(Dan Saelinger/Getty)
What’s the best way to organize your workspace? Productivity consultant Susan Pons of Toronto-based Clear Concept offers four tips to keep your desk (and mind) free of clutter.

1. Apply the real estate principle
Everyone knows the real estate industry’s mantra: location, location, location. Pons advises applying it to your workspace. Prime real estate—your desktop and your nearest shelves and drawers—should be home to valuable, frequently used items (your phone charger, files you need to consult every week). Things you don’t need as often (that reference book you’re sure you’re going to read someday, the shiny shoes you may want for a board meeting) should occupy your workspace’s equivalent of the basement. “Start to think about everything around you in terms of whether it can justify the real estate it occupies,” Pons says. “If you aren’t using it all the time, move it out of a prime location.”

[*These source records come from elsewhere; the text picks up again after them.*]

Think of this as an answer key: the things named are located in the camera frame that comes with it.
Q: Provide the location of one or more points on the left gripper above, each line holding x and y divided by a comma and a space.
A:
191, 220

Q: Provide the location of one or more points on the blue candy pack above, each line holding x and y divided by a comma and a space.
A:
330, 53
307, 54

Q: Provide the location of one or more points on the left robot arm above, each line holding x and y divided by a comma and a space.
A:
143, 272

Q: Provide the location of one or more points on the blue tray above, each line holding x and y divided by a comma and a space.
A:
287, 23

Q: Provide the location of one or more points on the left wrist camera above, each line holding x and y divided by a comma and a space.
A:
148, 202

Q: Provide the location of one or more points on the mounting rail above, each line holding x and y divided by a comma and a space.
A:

2. Establish homes for everything
Pons cringes when she sees disorganized drawers and cabinets—especially those miscellaneous junk areas where we toss random tea bags and bottles of hand sanitizer. All items in your workspace should have an established home, she says. Her basic organizing principle: group like with like, and buy a dollar store container for each set of like items (pens, batteries, stamps, etc). When everything has an established place, you know exactly where to find anything you’re looking for—and where to put it away when you’re done. “Even if you spend 15 seconds searching for a pen or highlighter, think about how many times you do that each day,” Pons says. “Now think about how great it would be to know exactly where to look for it.”
3. Create a staging area
If you’re working on an ongoing project that needs daily attention, you may be temtpted to leave it out on your desk. Resist that temptation—it’s the first step toward a cluttered workspace. Instead, create a staging area—an easily accessible shelf or drawer where you can store active files and documents and grab them when you need them. When you finished a project, move the files to their permanent home.
4. Put Things Away
It may seem obvious, but it’s important to put things back in their place when you’re finished with them. Clear your workspace as you go through tasks, and give yourself a few minutes at the end of each day to make sure everything is in its place before leaving the office. “If you wait for later, that time may not come,” Pons says.